SECLUSION

By Johannes Adriaan Snyman

Hopping from Facebook to twitter to Instagram and back to Facebook again.

It wasn’t always like that. Gemma remembered a time not so long ago when she, and all others in her life, took the friendly and joyous companionship they had, for granted.

She remember the Sunday picnics by the lake after church, and the early evening dinners by candle light in the garden, in front of the white plantation house.

The white double story plantation house, full of love and good memories.

They told her that moving to Yorkshire in England will be lonely. But she didn’t think it felt like this. There was the dream. The dream of becoming a world famous writer. Or at least the notion of making a name for herself.

So at first Gemma had tons of music to keep her company. But it lasted for about a month or so before becoming mundane. Then the entertainment of YouTube videos kept the mind from darkening.

It was not that the local people in Barnsley were unfriendly. Not even remotely, for the Yorkshire countryside presented itself as hospitable and openhearted as any region in the Northern hemisphere can be.

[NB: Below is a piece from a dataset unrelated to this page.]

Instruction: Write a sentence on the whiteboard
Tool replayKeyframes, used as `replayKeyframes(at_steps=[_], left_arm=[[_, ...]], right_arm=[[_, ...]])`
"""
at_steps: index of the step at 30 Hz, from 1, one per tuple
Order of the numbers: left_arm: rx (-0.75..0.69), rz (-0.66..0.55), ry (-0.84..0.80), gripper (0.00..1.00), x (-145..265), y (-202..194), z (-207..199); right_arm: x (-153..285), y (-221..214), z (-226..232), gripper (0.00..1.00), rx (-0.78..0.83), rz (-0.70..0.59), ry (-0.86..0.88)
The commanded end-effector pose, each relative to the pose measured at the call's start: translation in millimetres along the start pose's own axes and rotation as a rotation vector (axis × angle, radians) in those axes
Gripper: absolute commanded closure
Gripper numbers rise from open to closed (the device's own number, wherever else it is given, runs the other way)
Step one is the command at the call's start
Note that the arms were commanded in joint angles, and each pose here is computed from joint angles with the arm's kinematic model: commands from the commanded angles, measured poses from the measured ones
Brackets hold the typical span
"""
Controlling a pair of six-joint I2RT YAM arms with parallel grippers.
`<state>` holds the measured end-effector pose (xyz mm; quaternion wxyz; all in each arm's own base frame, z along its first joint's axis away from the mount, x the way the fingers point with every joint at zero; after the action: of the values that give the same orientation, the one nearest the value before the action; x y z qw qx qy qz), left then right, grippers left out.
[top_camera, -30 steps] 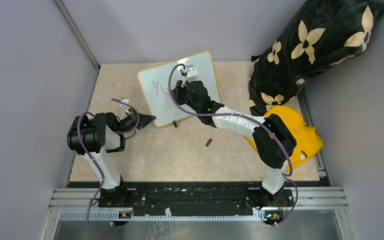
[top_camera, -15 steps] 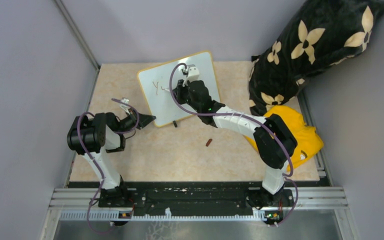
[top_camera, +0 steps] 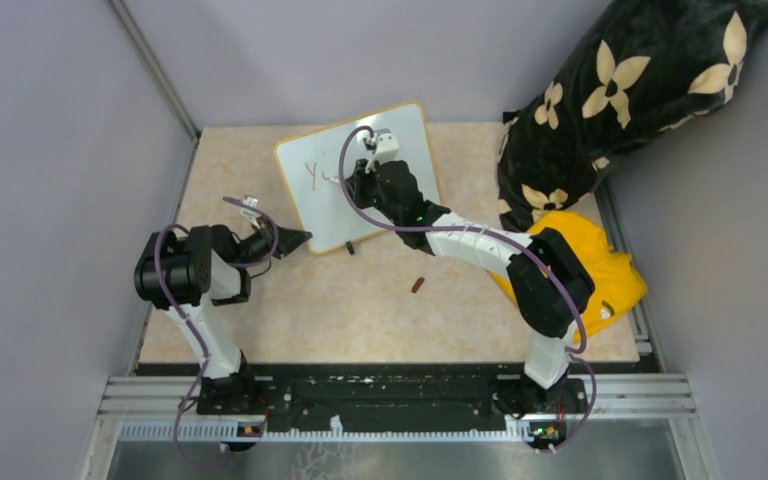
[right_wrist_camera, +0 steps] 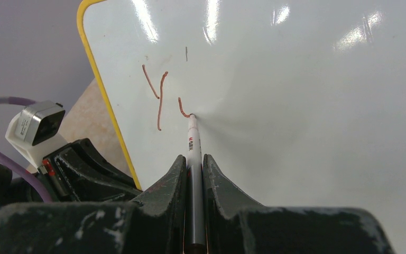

People actually went out of their way to welcome this young Zimbabwean girl who came all the way for the prospects of a better life, after having heard the cruel reality of her, together with her family having been evicted off their sugar plantation.

With her parents having moved to South Africa, she decided that the beautiful adventurous world awaits her. The exciting world of writing and exploring.

And here she sat in her apartment.

Facebook, Twitter, Instagram. And then back to Facebook.

How did it come to this?

How could a person be surrounded by so many people, yet being lonely to the point of severe frustration?
‘Dear me,’ she thought to herself whilst putting the kettle on in what felt like the hundredth time for the morning.

The flashbacks of her loved ones just kept jumping into her head, endlessly, over and over again. And then the darkness in the mind. Life became dull so quickly. She read somewhere about serotonin levels of the brain being low, and doesn’t really understand it, but if she could find a drink for boosting those ‘feel good stuff,’ then she would have downed it instantly.

The previous day’s church service didn’t help the situation one bit either. They were all old-aged people keeping the usual rituals of the reformed religion, smiling out of duty… or habit, she couldn’t really be sure.

Gemma closed her eyes.

‘How do I get out of this body?’ she whispered softly, while images of her family jumped involuntary in to her head.

‘How do I escape? There must be a way. Any way.”

Gemma felt like running away and never stop. To all the nice places in those Facebook pictures. Or anywhere else. Back home.

Why? Why? Why? Our home for ever ruined. Never to return.

Loneliness. Aloneness. Solitude.

Worse than death.

No tears. No facial expression. Nothing. Worse than death.

‘How do I get out of this body? How do I escape my own soul?’